In the first quarter of 2011, OSHA conducted an inspection of the Cotton Valley refinery’s PSM program under this OSHA initiative. On March 14, 2011, OSHA issued a Citation and Notification of Penalty (the “Cotton Valley Citation”) to the Company as a result of the Cotton Valley inspection, which included a proposed penalty amount of $0.2 million. The Company has contested the Cotton Valley Citation and has reached a tentative settlement with OSHA on the matter, which the Company does not believe will have a material adverse effect on its results of operations or financial condition.
Labor Matters
The Company has employees covered by various collective bargaining agreements. The Missouri collective bargaining agreement was ratified on February 21, 2014 and will expire on April 30, 2015.
Standby Letters of Credit
The Company has agreements with various financial institutions for standby letters of credit which have been issued to vendors. As of March 31, 2014 and December 31, 2013, the Company had outstanding standby letters of credit of $171.8 million and $95.2 million, respectively, under its senior secured revolving credit facility (the “revolving credit facility”). Refer to Note 8 for additional information regarding the Company’s revolving credit facility.
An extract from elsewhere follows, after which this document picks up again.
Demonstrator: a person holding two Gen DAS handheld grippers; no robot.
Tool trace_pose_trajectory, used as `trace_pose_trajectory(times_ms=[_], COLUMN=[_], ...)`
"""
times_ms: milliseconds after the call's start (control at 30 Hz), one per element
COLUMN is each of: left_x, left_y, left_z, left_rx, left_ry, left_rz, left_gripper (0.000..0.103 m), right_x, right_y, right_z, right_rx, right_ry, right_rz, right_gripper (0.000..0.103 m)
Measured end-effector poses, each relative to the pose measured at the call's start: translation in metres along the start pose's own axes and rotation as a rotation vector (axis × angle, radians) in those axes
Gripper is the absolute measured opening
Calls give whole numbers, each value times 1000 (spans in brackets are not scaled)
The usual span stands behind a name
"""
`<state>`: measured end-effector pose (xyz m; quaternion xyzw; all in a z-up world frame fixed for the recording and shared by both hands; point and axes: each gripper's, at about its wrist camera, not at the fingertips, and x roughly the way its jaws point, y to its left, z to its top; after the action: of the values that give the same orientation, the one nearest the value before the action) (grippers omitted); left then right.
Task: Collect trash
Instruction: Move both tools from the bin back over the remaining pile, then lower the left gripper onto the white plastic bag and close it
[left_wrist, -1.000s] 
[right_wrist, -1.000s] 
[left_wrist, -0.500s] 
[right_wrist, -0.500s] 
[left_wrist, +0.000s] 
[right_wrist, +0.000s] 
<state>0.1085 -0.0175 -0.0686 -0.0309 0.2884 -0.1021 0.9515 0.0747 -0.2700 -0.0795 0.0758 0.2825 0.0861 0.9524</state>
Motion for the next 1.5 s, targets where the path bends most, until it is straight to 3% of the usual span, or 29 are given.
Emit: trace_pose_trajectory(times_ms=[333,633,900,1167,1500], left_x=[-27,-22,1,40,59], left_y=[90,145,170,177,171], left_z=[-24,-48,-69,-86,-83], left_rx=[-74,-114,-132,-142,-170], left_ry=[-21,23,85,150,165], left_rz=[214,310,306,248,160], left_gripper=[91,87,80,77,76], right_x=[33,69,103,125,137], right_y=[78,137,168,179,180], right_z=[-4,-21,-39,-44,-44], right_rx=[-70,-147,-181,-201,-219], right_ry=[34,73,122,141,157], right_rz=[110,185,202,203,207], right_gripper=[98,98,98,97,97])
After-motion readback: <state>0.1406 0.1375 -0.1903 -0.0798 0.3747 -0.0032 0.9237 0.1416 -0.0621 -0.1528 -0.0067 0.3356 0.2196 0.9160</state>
The maximum amount of letters of credit the Company could issue at March 31, 2014 and December 31, 2013 under its revolving credit facility is subject to borrowing base limitations, with a maximum letter of credit sublimit equal to $680.0 million, which is the greater of (i) $400.0 million and (ii) 80% of revolver commitments in effect ($850.0 million at March 31, 2014 and December 31, 2013).
As of March 31, 2014 and December 31, 2013, the Company had availability to issue letters of credit of $533.6 million and $472.4 million, respectively, under its revolving credit facility.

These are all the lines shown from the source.